Prompt
Print each line from the start of the records below up through the line where "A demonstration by" is found, exactly as given.

== == ==

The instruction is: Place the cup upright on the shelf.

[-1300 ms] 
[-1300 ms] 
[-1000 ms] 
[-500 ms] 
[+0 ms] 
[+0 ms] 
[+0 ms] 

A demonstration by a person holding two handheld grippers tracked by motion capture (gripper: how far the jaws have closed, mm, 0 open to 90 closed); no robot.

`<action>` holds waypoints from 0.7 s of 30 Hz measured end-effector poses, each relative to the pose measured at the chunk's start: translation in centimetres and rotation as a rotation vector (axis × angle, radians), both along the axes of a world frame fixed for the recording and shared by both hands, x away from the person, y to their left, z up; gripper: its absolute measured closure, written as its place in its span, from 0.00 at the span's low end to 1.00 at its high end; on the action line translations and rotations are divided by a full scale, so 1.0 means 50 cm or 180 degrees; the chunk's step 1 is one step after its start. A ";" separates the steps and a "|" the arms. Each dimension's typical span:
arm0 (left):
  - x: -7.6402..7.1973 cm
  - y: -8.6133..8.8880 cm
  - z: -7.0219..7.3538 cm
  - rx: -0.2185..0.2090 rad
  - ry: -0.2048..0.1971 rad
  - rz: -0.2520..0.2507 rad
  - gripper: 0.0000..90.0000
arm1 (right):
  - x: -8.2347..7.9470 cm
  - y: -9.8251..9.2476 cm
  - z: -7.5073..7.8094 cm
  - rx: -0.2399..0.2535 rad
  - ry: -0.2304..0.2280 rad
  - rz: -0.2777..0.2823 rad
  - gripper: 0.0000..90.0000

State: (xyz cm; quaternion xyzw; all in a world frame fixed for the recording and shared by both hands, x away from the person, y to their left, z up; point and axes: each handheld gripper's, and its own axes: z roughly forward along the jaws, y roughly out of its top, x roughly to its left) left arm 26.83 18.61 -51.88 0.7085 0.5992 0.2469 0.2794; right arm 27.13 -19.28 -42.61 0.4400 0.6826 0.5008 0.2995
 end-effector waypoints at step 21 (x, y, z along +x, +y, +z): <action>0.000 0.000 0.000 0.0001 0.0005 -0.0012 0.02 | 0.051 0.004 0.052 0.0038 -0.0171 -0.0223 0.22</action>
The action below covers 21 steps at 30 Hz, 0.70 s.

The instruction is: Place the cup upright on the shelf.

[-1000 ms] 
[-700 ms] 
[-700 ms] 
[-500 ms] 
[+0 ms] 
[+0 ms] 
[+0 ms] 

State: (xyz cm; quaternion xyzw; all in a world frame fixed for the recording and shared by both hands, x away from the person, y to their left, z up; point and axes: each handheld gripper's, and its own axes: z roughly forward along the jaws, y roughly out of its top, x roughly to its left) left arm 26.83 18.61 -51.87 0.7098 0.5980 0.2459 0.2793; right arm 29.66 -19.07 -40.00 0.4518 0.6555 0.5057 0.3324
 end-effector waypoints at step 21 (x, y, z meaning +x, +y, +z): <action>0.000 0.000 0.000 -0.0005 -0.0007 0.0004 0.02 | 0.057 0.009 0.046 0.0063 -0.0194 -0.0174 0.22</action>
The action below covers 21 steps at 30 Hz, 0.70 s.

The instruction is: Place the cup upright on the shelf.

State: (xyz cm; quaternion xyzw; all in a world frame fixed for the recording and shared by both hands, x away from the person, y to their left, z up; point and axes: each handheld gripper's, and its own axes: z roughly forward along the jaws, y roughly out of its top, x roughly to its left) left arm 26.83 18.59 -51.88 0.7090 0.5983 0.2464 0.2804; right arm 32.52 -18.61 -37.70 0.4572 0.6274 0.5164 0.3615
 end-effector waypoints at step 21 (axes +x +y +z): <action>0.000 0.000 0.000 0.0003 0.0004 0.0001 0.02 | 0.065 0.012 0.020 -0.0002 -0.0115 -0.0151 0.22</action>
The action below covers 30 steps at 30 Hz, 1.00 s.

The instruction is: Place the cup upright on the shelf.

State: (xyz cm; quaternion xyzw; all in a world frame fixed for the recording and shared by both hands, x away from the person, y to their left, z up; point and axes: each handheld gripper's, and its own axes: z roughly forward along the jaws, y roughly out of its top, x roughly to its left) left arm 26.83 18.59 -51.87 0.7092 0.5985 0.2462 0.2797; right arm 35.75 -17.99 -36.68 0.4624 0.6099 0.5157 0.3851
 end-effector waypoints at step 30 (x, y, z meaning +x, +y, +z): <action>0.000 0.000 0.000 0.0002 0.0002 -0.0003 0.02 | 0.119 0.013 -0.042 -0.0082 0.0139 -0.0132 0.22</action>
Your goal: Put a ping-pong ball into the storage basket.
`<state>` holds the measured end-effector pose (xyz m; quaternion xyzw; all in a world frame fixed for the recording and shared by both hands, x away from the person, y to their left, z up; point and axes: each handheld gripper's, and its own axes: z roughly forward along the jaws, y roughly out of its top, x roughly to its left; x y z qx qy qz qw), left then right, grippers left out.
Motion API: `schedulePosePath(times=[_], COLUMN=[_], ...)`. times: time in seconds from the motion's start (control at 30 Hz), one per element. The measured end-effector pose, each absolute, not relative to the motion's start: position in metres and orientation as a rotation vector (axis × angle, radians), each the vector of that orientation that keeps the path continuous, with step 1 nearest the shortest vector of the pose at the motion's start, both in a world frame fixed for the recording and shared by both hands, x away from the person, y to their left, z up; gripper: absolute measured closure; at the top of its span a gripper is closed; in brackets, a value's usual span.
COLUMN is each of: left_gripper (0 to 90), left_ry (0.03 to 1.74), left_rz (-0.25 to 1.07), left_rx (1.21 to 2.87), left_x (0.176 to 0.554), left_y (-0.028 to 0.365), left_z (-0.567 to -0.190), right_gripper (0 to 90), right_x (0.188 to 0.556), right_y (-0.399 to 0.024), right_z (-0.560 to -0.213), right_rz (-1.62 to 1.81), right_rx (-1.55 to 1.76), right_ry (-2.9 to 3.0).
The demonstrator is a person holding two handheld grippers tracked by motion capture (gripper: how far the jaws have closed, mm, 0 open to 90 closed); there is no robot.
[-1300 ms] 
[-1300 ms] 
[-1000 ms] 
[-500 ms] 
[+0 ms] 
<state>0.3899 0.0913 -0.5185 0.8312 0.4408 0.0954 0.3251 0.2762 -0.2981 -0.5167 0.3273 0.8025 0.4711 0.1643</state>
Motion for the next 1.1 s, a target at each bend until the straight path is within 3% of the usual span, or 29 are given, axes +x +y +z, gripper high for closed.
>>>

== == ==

Output for this exercise
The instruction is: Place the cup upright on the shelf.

[-1300 ms] 
[-1300 ms] 
[-1000 ms] 
[-500 ms] 
[+0 ms] 
[+0 ms] 
[+0 ms] 

A demonstration by a person holding two handheld grippers tracked by motion capture (gripper: how far the jaws have closed, mm, 0 open to 90 closed); no robot.

What this exercise required is now done.